Kumble will have to make two separate decisions, but the nature of side-composition will ensure they overlap.

The first — the assigning of rank here is the writer’s — pertains to the balance of the bowling attack.

Does Kumble play his four best bowlers (as judged in evenly-weighted conditions) or does he adopt that old favourite — horses for courses?

India’s four best bowlers on the evidence of the first two Tests and the tour game here are R. P. Singh, Ishant Sharma, Harbhajan Singh and the captain himself.

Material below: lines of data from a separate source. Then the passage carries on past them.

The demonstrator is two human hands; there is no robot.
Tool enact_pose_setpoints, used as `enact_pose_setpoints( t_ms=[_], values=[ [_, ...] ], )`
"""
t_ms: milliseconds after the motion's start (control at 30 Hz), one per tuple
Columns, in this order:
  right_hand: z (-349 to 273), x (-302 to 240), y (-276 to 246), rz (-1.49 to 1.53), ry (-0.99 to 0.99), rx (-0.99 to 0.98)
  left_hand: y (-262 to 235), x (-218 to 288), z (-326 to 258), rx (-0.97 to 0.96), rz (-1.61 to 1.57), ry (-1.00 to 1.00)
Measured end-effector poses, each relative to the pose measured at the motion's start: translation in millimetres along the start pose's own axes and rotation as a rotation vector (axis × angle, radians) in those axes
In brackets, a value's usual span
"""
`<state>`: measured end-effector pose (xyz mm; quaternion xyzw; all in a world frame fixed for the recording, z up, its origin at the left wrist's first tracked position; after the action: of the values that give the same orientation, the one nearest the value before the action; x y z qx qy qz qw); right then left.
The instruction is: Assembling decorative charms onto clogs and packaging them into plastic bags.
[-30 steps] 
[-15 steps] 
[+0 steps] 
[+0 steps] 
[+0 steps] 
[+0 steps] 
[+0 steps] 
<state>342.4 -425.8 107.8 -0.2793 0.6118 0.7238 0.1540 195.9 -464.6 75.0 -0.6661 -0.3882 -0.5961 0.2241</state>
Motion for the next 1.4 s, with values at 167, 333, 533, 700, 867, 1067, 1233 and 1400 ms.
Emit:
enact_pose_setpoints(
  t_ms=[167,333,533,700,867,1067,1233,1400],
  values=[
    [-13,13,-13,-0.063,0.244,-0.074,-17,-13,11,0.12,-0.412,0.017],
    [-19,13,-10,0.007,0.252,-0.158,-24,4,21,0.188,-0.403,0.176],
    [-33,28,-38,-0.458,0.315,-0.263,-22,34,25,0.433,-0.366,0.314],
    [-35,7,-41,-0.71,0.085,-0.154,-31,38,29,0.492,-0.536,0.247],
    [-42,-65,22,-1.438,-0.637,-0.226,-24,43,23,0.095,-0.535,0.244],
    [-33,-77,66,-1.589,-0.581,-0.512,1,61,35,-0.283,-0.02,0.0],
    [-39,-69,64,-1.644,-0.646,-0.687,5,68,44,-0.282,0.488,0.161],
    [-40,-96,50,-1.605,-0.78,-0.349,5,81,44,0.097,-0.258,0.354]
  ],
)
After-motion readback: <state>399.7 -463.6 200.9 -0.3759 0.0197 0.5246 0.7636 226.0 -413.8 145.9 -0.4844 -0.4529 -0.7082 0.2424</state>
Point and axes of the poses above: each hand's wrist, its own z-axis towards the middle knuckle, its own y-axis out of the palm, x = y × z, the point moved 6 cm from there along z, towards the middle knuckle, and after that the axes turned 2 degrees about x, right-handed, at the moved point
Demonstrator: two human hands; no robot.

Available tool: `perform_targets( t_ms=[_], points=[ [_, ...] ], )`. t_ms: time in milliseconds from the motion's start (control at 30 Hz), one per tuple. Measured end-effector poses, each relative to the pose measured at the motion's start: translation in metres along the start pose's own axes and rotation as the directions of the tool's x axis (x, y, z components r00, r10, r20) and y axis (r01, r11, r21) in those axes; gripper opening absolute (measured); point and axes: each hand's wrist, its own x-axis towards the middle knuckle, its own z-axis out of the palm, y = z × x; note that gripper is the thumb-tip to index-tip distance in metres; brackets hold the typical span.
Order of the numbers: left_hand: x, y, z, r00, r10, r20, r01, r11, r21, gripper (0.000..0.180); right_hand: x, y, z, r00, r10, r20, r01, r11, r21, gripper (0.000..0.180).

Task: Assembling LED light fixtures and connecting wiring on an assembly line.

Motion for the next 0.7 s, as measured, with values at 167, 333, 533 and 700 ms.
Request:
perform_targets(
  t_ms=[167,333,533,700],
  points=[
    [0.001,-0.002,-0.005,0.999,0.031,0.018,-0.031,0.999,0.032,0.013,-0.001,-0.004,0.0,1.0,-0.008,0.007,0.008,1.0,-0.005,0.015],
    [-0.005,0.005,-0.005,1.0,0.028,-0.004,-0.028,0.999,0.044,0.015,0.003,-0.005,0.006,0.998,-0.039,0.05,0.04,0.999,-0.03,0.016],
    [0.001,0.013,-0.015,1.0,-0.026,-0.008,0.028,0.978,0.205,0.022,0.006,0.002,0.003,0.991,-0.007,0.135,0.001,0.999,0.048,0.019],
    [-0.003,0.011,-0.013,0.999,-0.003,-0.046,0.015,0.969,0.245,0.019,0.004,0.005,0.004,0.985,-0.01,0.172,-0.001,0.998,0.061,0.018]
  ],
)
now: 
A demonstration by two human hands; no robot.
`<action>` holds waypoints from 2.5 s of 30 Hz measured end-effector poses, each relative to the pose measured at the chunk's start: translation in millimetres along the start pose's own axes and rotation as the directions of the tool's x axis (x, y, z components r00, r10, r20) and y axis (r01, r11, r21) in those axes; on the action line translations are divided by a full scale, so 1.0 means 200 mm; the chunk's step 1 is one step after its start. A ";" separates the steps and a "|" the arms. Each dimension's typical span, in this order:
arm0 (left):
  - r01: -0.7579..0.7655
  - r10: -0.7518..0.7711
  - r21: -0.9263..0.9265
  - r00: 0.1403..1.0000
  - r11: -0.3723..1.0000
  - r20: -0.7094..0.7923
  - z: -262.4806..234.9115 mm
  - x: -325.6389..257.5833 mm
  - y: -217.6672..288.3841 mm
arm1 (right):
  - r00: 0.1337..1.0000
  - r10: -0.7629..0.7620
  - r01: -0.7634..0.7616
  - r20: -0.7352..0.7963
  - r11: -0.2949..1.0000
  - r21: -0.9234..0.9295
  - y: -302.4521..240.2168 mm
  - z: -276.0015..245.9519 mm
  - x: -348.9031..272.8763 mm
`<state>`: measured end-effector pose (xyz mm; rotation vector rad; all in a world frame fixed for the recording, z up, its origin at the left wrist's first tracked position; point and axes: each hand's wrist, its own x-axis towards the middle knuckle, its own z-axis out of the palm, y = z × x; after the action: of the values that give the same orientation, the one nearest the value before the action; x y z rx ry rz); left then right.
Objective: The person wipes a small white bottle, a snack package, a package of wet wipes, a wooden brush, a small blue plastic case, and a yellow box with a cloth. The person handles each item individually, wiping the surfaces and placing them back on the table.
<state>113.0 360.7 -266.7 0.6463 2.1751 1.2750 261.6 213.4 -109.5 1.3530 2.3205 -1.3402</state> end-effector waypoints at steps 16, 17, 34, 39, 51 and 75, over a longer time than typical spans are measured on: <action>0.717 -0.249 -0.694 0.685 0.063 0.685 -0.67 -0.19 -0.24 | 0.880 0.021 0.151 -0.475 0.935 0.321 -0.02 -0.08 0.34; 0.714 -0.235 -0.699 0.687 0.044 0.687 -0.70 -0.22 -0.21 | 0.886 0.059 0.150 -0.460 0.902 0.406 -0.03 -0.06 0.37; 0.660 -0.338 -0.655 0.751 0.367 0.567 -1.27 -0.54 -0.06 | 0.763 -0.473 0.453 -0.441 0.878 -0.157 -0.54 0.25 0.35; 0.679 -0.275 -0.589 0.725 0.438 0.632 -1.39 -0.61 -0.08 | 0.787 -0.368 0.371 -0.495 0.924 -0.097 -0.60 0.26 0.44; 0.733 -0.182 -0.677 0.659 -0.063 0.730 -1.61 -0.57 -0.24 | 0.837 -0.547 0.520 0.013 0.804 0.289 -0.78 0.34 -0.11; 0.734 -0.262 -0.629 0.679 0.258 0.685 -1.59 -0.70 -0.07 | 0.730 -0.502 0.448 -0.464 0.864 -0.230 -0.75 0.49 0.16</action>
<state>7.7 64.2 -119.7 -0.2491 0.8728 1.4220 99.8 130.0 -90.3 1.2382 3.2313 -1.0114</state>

R. P. Singh responded magnificently in Sydney to the responsibility of leading the attack in just his ninth Test.

He has a lovely, loose left arm and a faultless wrist — the tools for whippy pace and swing.

Despite bowling well within himself here, he picked a wicket in each spell.

Ishant was luckless and consequently wicketless at the SCG. But, his fortune seemed to turn in the tour game, where he was rewarded for his hostility.

His natural angle across the left-handers and lift from a 6ft 6in frame troubled Australia’s top-order in the second Test; encouragingly, he showed signs of straightening the ball to the right-hander, if not genuine cut away, as he squared Ricky Ponting up.

R. P. Singh and Ishant are certain to play at Perth: so debilitating have been India’s problems with injury that a 22-year-old and a 19-year-old are shouldering the seam attack.

The presence of Zaheer Khan (who left Sydney after a long-standing heel injury played up) or Sreesanth (home with an injured shoulder) would have added immeasurably; it also would have made up Kumble’s mind on a third seamer.

Instead, the Indian captain will need to choose between Harbhajan and Pathan (the alternative, Pathan for Yuvraj, is part of Kumble’s second decision and will be discussed later). The off-spinner has looked world-class whenever he has bowled with flight, slowing himself both in delivery and through the air.

He will appreciate the bounce at Perth. Moreover, he has the wood on Ponting.

Knowing Kumble, if Harbhajan is selected — as he can be, awaiting the verdict of the appeal against the three-Test ban — it will be on cricketing merit and not to prove a point.

Pathan swung the new ball here at the Manuka Oval, but surprisingly didn’t appear to hurry any of the batsmen.

Since un-knotting his action under T. A. Sekar, the left-armer has hit the early 140s (kmph) in ODIs, though he has also taken to bowling cutters with the ’keeper standing up in the middle-overs.

Fierce competitor

In the Test against Pakistan, he did enough on a slow track to suggest the correction in action was beginning to pay.

Also in Pathan’s favour is the fact that he’s a fierce competitor who steps his game up against Australia.

Although Pathan can do no worse than Yuvraj with the bat, it’s unlikely he’ll replace him at six.

In bowler-friendly conditions, playing six specialist batsmen and four bowlers is prudent, for you need every run as a bargaining chip, and four bowlers, if selected wisely, work as five.

Sehwag, who should have played at Sydney, must be slotted in. But, here it gets tricky: open with him and displace Rahul Dravid and perhaps V. V. S. Laxman or bat him at six in a straight swap?